■ **AIM OF THE EXERCISE**
When you transcribe the entries below, begin at their first line and stop after the line containing "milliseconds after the"; pictures stay out.

■ **DATA IN THIS EXERCISE**
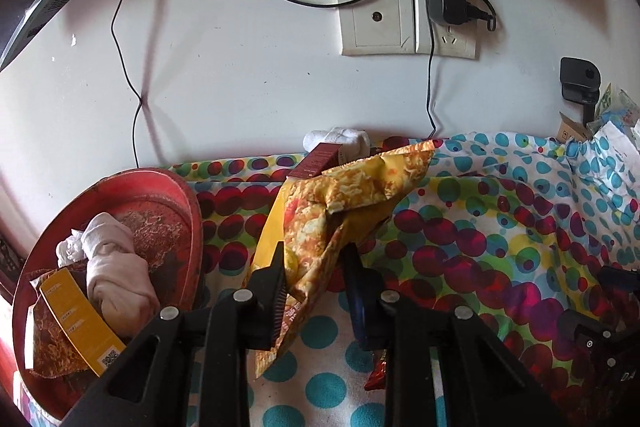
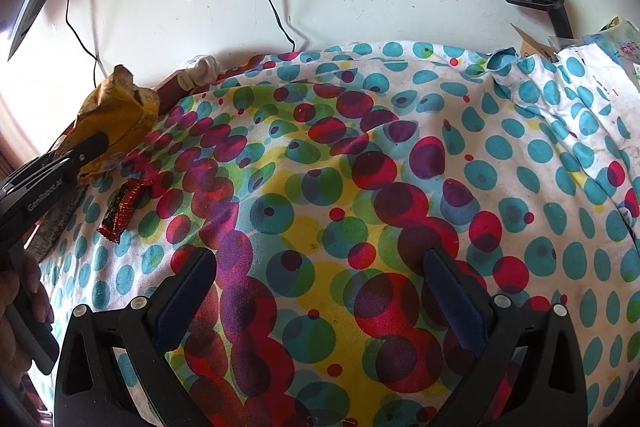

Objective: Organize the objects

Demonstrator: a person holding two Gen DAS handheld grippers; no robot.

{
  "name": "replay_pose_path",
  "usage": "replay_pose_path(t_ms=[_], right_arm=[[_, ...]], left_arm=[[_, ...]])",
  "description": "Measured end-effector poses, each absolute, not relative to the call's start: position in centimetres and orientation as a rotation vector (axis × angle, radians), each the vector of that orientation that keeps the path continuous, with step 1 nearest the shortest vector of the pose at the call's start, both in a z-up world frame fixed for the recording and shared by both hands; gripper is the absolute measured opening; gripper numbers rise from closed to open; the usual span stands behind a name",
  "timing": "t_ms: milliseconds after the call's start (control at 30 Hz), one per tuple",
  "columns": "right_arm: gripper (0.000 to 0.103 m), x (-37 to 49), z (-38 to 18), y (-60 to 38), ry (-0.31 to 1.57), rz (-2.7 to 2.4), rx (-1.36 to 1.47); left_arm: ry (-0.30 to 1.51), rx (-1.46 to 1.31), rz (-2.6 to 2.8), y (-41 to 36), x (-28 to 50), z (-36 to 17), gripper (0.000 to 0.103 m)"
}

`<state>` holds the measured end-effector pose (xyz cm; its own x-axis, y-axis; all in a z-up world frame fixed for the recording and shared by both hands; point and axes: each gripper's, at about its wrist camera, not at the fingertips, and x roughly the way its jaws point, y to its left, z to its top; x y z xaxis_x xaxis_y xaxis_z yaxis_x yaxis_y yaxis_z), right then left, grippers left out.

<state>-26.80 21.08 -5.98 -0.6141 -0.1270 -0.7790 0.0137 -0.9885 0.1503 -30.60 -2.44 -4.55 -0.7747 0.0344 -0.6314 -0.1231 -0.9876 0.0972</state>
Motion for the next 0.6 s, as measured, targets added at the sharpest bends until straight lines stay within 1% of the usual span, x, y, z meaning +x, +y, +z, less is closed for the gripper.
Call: replay_pose_path(t_ms=[200,267,300,467,533,600], right_arm=[[0.103,-26.9,-6.0,21.0,-0.194,-2.748,1.344],[0.103,-26.9,-6.0,20.9,-0.187,-2.75,1.347],[0.103,-26.8,-6.0,20.9,-0.183,-2.751,1.349],[0.103,-26.9,-6.0,20.8,-0.18,-2.752,1.351],[0.103,-26.9,-6.0,20.8,-0.179,-2.752,1.351],[0.103,-26.9,-6.0,20.7,-0.181,-2.752,1.351]], left_arm=[[0.14,-0.915,2.948,-4.9,-29.4,-1.3,0.025],[0.094,-0.896,2.982,-6.8,-29.4,0.2,0.021],[0.069,-0.888,3.008,-7.9,-29.3,0.9,0.017],[-0.044,-0.864,3.101,-13.7,-29.1,3.3,0.016],[-0.042,-0.869,3.133,-15.5,-29.1,3.8,0.016],[0.001,-0.849,3.193,-17.2,-28.7,4.3,0.016]])
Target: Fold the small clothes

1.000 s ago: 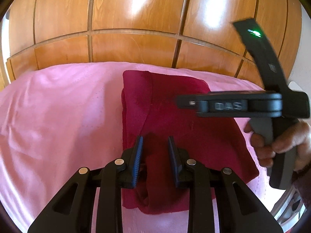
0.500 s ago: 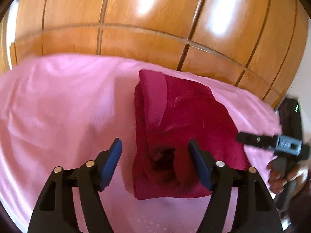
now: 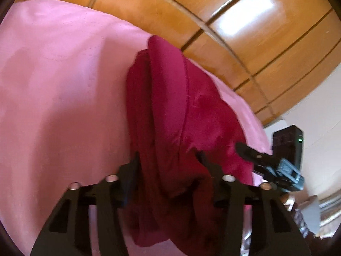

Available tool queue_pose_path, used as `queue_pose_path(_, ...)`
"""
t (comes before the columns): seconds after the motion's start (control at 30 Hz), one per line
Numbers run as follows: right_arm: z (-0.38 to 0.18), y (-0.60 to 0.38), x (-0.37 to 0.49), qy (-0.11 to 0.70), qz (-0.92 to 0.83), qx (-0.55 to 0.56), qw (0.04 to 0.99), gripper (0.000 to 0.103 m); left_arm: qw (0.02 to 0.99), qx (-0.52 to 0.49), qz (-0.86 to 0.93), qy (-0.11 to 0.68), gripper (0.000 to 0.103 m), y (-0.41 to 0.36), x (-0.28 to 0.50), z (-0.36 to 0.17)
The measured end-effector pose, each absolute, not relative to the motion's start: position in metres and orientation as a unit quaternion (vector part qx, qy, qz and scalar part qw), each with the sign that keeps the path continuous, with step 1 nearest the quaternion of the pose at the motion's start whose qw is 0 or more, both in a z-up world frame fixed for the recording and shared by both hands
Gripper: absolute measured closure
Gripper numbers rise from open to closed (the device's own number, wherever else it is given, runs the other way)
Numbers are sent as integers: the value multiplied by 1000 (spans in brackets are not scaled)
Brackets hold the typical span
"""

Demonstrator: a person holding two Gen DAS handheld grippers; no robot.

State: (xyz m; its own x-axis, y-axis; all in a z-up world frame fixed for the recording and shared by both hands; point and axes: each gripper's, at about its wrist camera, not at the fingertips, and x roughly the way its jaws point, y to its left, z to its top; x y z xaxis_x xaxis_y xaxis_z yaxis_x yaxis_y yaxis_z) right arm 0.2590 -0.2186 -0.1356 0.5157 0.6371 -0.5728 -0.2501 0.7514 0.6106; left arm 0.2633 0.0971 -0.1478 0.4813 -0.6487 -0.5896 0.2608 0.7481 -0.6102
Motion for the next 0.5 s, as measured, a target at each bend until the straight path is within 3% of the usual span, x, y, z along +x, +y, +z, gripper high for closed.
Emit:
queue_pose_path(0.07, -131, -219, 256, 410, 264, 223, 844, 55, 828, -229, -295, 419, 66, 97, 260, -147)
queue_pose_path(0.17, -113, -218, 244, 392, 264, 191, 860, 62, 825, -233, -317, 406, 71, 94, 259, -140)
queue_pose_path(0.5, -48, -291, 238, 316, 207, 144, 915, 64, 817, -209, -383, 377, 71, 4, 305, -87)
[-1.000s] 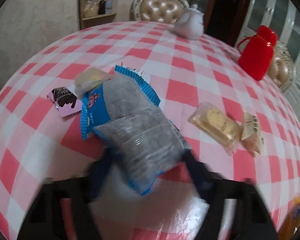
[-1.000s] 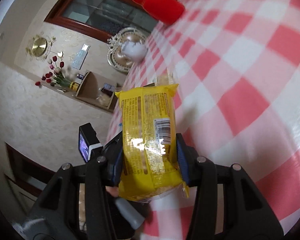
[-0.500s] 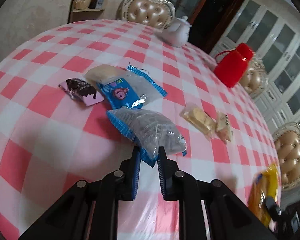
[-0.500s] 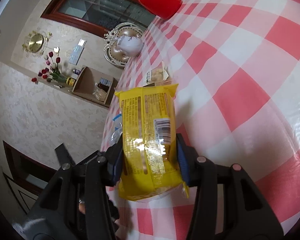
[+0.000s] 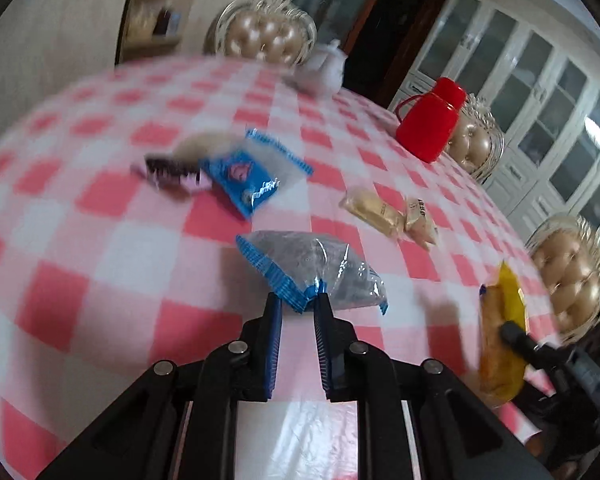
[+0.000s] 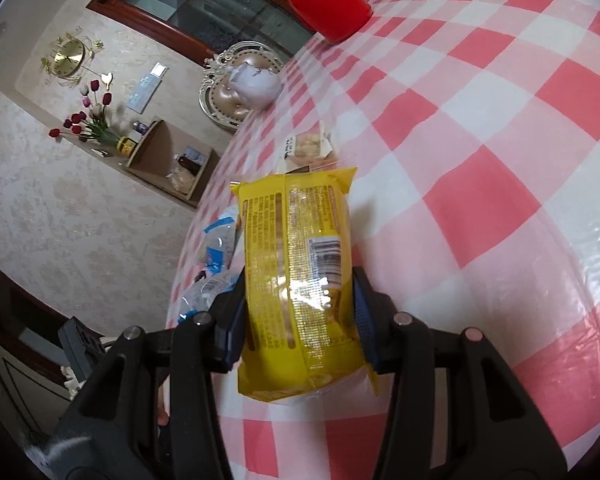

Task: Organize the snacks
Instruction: 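Grasp the grey packet with blue trim using the left tool, then carry both held packs over to the white box, then open both tools to drop the packs into the white box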

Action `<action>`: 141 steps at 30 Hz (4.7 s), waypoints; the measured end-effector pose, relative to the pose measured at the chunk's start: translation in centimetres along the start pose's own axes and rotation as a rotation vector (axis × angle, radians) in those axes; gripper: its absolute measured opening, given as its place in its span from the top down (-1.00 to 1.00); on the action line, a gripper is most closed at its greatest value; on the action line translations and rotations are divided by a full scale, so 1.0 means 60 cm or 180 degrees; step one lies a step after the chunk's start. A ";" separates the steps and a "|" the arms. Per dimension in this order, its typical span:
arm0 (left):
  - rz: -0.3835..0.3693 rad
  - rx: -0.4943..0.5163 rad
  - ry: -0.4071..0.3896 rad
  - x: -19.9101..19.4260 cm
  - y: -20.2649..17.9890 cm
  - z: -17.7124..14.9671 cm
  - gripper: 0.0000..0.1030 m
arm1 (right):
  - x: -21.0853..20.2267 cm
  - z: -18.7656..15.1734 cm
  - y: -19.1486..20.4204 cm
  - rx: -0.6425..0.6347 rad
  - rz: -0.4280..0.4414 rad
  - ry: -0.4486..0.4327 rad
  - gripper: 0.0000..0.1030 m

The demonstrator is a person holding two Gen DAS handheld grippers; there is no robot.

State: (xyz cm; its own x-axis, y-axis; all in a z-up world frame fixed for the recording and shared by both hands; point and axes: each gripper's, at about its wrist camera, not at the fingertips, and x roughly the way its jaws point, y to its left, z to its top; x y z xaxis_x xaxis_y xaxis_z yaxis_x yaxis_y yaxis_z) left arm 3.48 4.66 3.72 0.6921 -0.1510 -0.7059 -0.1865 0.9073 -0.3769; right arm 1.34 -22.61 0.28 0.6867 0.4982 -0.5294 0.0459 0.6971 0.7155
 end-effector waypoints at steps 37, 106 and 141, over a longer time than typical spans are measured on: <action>0.0406 0.0837 -0.0129 0.024 -0.043 0.000 0.45 | 0.018 -0.018 0.031 -0.0367 -0.0114 0.0088 0.02; -0.1222 0.1977 -0.0074 -0.205 -0.304 -0.355 -0.02 | -0.475 -0.266 -0.004 -0.0418 -0.1358 -0.1050 0.02; -0.2540 0.3120 0.0759 -0.226 -0.534 -0.545 -0.33 | -0.771 -0.271 -0.138 0.0475 -0.2688 -0.1845 -0.48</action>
State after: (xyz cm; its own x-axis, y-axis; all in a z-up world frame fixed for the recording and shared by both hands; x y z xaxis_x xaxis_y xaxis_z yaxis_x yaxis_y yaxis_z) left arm -22.75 -35.22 5.75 0.2143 -0.7568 -0.6176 0.8778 0.4265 -0.2180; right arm -42.61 -43.03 11.42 0.6311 -0.4757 -0.6127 0.7373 0.6135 0.2830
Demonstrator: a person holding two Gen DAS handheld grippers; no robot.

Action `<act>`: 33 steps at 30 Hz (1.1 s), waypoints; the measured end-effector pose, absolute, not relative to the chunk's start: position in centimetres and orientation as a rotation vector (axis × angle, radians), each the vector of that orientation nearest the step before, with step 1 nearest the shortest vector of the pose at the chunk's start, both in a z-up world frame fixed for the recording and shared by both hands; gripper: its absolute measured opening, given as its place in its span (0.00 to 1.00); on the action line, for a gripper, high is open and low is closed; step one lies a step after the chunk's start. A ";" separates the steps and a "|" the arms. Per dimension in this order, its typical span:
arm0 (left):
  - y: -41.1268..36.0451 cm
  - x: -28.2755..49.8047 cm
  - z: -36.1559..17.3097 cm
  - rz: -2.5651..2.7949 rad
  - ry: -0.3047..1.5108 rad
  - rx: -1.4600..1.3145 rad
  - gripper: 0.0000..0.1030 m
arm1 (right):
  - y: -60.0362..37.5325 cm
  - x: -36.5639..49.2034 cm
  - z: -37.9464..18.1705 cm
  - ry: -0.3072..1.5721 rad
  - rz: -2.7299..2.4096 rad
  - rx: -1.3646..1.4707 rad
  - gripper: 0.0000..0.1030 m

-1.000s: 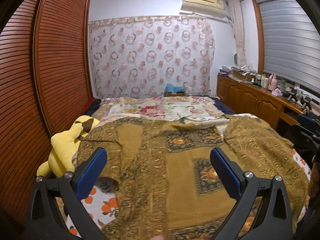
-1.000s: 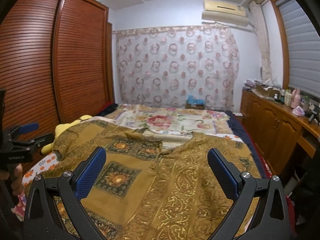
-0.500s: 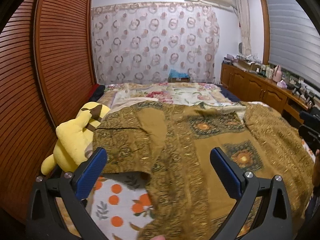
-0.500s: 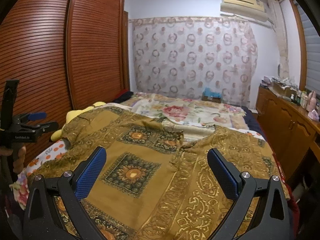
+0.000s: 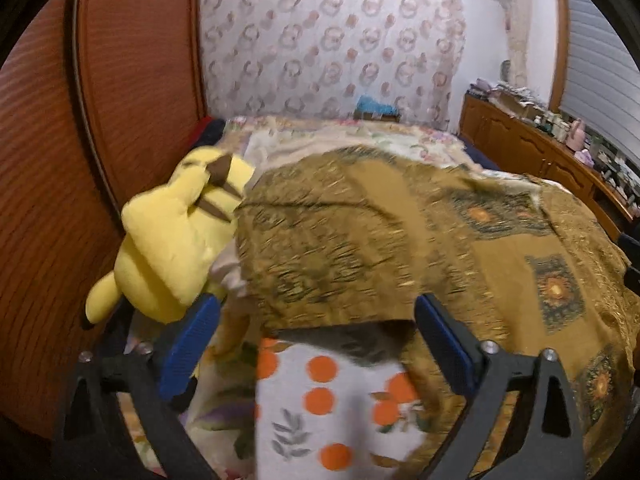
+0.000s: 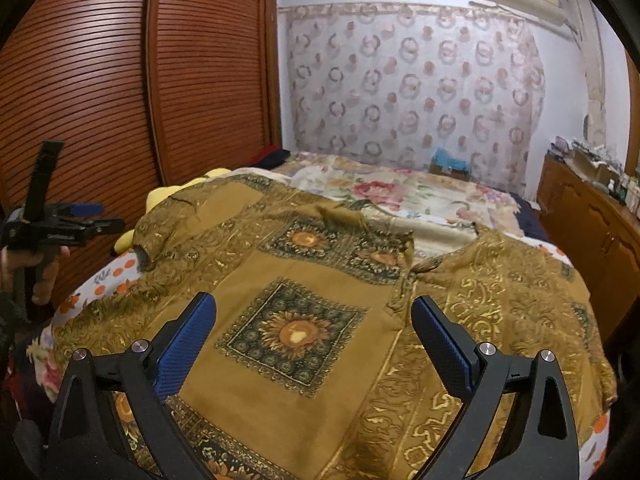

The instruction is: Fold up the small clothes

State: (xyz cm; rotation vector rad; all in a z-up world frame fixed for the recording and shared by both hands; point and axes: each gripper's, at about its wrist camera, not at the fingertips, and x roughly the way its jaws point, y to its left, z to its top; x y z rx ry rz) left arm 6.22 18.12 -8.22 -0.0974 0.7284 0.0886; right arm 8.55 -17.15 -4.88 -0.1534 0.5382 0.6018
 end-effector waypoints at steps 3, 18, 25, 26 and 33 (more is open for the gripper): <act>19.8 7.4 -9.6 0.081 0.774 -0.140 0.81 | -16.8 8.9 -5.5 0.557 0.613 -0.150 0.97; 21.4 8.7 -12.1 0.014 0.853 -0.236 0.12 | -14.4 10.3 -4.9 0.548 0.660 -0.194 0.95; 20.3 7.5 -8.8 -0.007 0.763 -0.165 0.02 | -15.3 10.5 -5.4 0.566 0.652 -0.159 0.94; 19.8 7.2 -8.0 -0.017 0.742 -0.157 0.02 | -15.5 10.5 -5.4 0.566 0.649 -0.152 0.94; 14.8 8.8 -3.0 -0.124 0.662 -0.085 0.02 | -17.3 10.8 -4.8 0.554 0.615 -0.133 0.94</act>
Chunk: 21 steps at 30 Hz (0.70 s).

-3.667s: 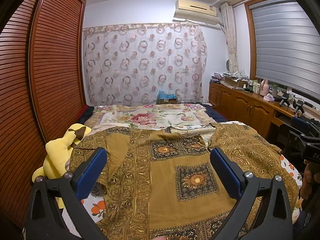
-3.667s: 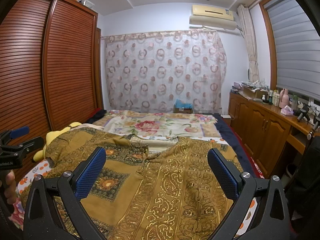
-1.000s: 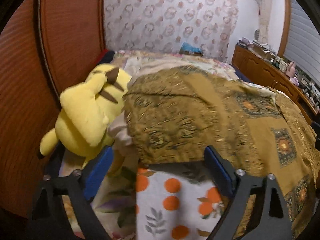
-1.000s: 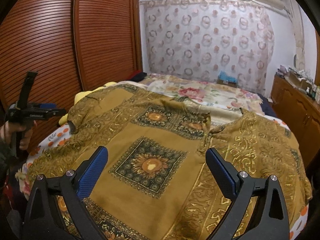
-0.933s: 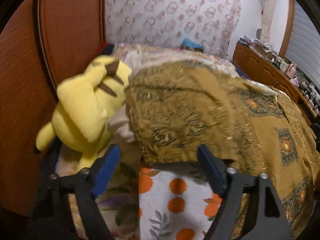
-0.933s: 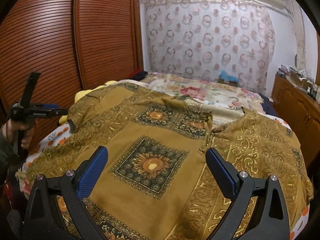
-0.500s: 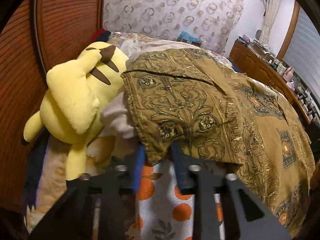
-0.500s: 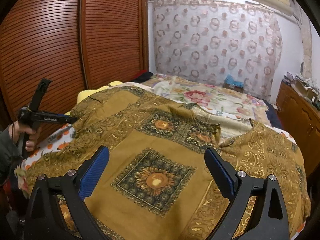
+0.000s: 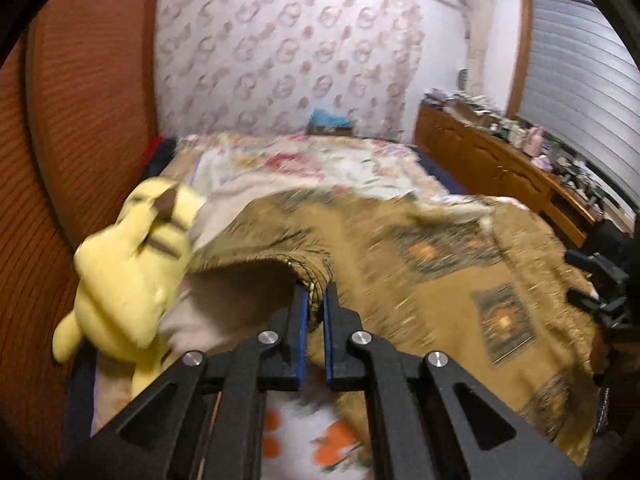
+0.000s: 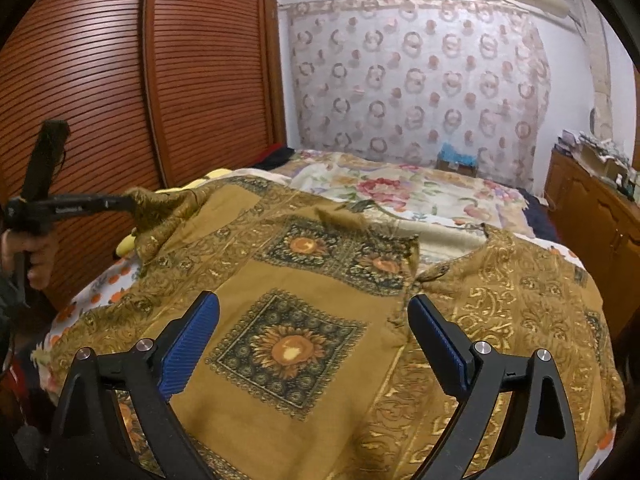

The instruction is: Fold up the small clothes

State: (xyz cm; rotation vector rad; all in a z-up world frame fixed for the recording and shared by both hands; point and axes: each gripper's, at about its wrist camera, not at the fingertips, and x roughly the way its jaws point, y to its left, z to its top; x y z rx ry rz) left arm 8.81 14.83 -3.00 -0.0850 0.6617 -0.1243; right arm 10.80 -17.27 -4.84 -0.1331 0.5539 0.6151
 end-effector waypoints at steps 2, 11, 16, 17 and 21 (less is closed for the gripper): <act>13.3 9.8 -2.2 -0.151 0.654 -0.065 0.02 | -17.8 10.9 -4.8 0.554 0.605 -0.129 0.94; 6.4 11.2 -1.4 -0.235 0.672 0.025 0.04 | -20.4 11.3 -5.2 0.573 0.565 -0.113 0.94; 7.1 10.0 -1.7 -0.216 0.678 -0.005 0.39 | -20.6 11.6 -5.3 0.594 0.569 -0.128 0.94; 7.2 9.7 -1.7 -0.211 0.673 -0.012 0.51 | -20.5 11.7 -5.2 0.594 0.572 -0.131 0.94; 9.1 8.4 -2.1 -0.167 0.666 -0.033 0.60 | -19.5 12.1 -5.0 0.593 0.596 -0.149 0.94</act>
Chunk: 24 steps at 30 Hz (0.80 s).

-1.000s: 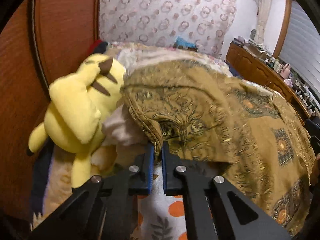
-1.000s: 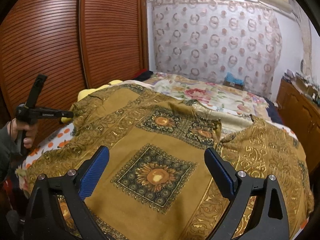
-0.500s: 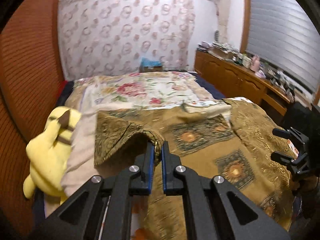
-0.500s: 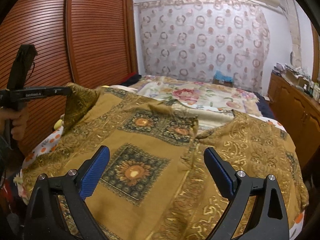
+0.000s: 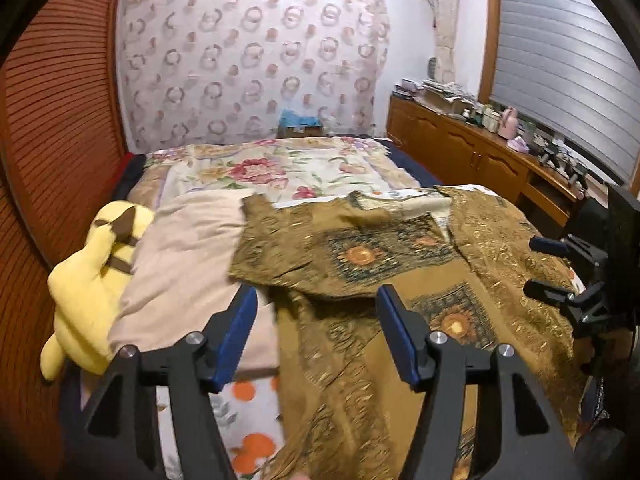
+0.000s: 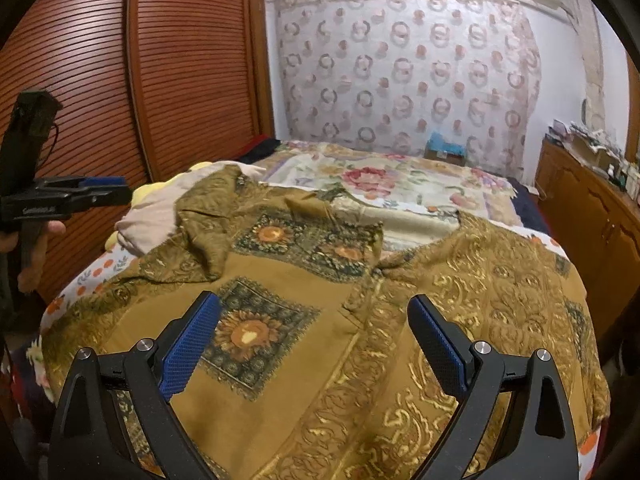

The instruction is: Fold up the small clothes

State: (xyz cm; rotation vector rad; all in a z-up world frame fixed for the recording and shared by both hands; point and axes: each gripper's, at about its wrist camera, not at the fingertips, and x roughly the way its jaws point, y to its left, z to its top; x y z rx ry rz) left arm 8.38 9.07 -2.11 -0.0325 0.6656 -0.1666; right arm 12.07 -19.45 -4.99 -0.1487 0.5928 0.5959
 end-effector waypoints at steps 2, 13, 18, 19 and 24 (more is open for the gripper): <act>10.1 7.8 -2.6 -0.142 0.669 -0.036 0.60 | -18.3 12.3 -4.8 0.592 0.623 -0.167 0.94; 13.1 5.3 -5.0 -0.040 0.625 -0.074 0.60 | -6.9 15.9 -4.0 0.589 0.845 -0.318 0.76; 13.9 4.7 -5.2 -0.025 0.620 -0.099 0.60 | -0.9 18.2 -5.9 0.602 0.908 -0.376 0.63; 14.1 4.6 -5.2 -0.025 0.619 -0.100 0.60 | 0.0 18.6 -6.3 0.612 0.917 -0.380 0.60; 14.5 4.3 -5.5 -0.029 0.619 -0.109 0.60 | 4.1 20.2 -8.4 0.658 0.926 -0.457 0.50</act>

■ **SOLUTION FOR THIS TASK**
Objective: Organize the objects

Demonstrator: a person holding two Gen DAS handheld grippers; no robot.

{
  "name": "replay_pose_path",
  "usage": "replay_pose_path(t_ms=[_], right_arm=[[_, ...]], left_arm=[[_, ...]])",
  "description": "Measured end-effector poses, each absolute, not relative to the call's start: position in centimetres and orientation as a rotation vector (axis × angle, radians), each the vector of that orientation that keeps the path continuous, with step 1 nearest the shortest vector of the pose at the call's start, both in a z-up world frame fixed for the recording and shared by both hands; gripper is the absolute measured opening; gripper numbers rise from closed to open; the usual span stands behind a name",
  "timing": "t_ms: milliseconds after the call's start (control at 30 Hz), one per tuple",

There is no more output to give.